Look through the entries below and extract exactly the lines from the one containing "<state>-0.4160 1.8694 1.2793" through the one containing "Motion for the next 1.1", ends included.

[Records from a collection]
==*==

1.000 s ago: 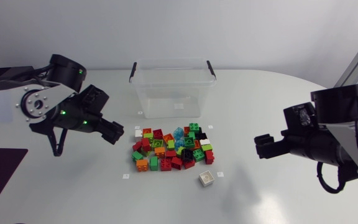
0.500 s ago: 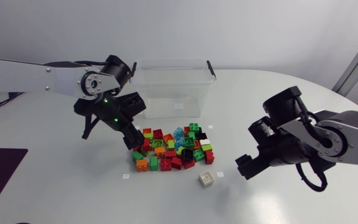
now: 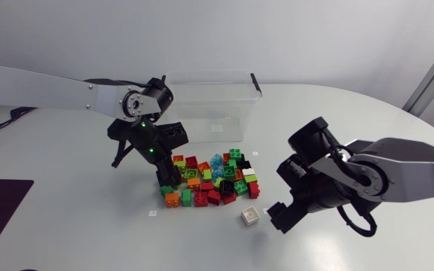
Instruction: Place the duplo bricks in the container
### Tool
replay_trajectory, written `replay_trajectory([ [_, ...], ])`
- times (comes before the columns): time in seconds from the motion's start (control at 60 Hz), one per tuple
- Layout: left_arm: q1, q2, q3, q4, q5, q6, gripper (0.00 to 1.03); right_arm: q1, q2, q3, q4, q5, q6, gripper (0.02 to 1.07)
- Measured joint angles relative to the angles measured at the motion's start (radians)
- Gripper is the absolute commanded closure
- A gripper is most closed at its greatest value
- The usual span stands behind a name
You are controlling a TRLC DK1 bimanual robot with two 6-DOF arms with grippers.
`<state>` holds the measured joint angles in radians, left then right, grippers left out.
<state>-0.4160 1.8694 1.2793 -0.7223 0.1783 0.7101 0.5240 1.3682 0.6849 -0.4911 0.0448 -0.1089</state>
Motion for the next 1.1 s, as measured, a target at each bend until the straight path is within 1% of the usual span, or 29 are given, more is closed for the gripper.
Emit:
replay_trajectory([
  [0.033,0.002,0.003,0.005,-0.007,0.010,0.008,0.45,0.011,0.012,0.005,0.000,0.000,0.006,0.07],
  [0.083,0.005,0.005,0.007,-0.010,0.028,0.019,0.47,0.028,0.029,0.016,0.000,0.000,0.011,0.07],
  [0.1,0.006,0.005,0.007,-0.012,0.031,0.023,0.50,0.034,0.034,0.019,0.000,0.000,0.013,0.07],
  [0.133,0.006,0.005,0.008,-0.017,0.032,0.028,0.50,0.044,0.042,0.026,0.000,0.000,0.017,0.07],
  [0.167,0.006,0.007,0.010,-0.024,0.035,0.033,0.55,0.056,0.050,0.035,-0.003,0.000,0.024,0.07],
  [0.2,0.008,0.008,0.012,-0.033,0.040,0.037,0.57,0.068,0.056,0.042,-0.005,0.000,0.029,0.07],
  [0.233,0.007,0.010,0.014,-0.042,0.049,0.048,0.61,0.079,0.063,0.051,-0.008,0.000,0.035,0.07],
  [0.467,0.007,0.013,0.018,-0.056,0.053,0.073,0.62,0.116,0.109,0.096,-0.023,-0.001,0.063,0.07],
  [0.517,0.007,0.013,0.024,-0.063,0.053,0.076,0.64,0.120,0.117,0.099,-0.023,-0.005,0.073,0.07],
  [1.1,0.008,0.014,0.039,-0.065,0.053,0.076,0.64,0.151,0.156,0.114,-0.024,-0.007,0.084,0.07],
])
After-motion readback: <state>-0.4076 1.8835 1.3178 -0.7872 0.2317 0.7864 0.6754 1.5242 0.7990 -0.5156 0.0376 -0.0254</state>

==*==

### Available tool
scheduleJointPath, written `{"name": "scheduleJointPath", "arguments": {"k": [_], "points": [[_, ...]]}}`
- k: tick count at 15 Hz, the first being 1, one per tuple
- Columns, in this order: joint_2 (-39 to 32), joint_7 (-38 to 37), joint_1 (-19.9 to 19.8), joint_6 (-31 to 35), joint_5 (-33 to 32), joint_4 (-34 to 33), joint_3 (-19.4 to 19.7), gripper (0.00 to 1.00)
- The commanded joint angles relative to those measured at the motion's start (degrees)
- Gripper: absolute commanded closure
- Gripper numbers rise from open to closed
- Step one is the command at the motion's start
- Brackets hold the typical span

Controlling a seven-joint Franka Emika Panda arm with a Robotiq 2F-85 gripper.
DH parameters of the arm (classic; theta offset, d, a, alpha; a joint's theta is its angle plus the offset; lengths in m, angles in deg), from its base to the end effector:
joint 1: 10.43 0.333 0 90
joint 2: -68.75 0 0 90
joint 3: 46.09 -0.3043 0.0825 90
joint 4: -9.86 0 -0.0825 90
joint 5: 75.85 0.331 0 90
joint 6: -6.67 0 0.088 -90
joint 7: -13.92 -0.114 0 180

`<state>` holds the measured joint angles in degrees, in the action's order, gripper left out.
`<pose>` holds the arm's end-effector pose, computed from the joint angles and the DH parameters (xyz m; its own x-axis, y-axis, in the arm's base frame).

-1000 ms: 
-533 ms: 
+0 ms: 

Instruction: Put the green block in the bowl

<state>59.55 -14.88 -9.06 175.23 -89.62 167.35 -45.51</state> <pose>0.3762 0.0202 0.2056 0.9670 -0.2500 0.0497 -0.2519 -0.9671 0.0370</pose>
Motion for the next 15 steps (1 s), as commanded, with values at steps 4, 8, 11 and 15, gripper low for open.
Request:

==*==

YOUR RESPONSE =
<state>-0.4160 1.8694 1.2793 -0.7223 0.1783 0.7101 0.5240 1.3682 0.6849 -0.4911 0.0448 -0.1089</state>
Motion for the next 1.1 s, as measured, a target at each bend until the straight path is within 1% of the usual span, or 29 are given, more is closed for the gripper.

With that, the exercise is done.